Phylogenetic analysis of Asplenium subgenus Ceterach (Pteridophyta: Aspleniaceae) based on plastid and nuclear ribosomal ITS DNA sequences

Phylogenetic relationships among 20 taxa of the fern genus Asplenium subgenus Ceterach (Filicopsida, represented by 73 accessions) were investigated using DNA sequence data from the nuclear ribosomal internal transcribed spacers (ITS nDNA) and plastid trnL-F intergenic spacer. In addition, a single sample per taxon was used in an analysis of the plastid rbcL gene. Chromosome counts were determined for all the samples, and these demonstrated a range from diploid to octoploid. Analyses of the DNA sequence data indicated that Asplenium subgenus Ceterach is polyphyletic, implicating homoplasy in the characters previously used to circumscribe this taxon. Plastid trnL-F and rbcL analyses resulted in identical tree topologies. The trees produced from the separate plastid and nuclear matrices agree in (1) the recognition of identical groups of accessions corresponding to A. dalhousiae, A. ceterach, A. aureum, A. cordatum, A. phillipsianum, and A. haughtonii; (2) the division of A. subg.
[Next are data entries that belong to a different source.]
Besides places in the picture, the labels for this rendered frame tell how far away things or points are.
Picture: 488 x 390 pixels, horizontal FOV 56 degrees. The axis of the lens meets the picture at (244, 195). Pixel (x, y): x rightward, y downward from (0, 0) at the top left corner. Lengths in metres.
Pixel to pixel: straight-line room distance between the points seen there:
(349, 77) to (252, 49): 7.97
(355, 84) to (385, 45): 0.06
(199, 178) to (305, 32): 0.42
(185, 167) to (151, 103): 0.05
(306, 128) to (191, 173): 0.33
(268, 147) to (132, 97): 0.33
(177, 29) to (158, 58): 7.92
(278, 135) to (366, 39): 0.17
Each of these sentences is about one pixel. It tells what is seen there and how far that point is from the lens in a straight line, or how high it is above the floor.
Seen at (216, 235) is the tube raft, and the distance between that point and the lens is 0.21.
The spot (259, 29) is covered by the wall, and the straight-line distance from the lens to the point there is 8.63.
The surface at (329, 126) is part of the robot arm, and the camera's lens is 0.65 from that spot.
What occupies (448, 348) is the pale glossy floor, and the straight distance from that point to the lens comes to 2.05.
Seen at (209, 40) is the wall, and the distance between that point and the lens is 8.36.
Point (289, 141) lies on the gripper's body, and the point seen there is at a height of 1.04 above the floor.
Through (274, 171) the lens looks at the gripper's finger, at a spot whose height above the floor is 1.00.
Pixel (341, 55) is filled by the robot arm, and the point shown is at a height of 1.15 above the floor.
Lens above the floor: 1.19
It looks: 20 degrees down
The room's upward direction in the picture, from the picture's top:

Ceterach into two subclades, a Eurasian-Macaronesian and a strictly African alliance; (3) the position of A. dalhousiae as a member of the former subclade; (4) the lack of genetic variation in A. cordatum despite its morphological variability; and (5) the clustering of each autopolyploid with their diploid ancestor. However, the plastid and nuclear trees differ in their placement of A. haughtonii and A. dalhousiae, which might be due to different evolutionary histories of nuclear and plastid genomes, and is possibly an indication of ancient hybridization. The analyses confirm the existence of several strictly African taxa. Asplenium phillipsianum and A. cordatum each form species complexes of diploid and autopolyploid taxa, from which a third, morphologically intermediate, allotetraploid species has originated. Asplenium haughtonii is a distinct endemic species from Saint Helena. The maternally inherited plastid sequences support the hypothesis that A. aureum is an ancestor of A. lolegnamense and of A. octoploideum. Because gene conversion did not eliminate divergent ITS alleles in the allopolyploids, their reticulate ancestry could be demonstrated. Biparentally inherited nrITS sequences support the allopolyploid status of A. aureum, A. lolegnamense, and A. punjabense, indicating they share the ancestral A. javorkeanum genome.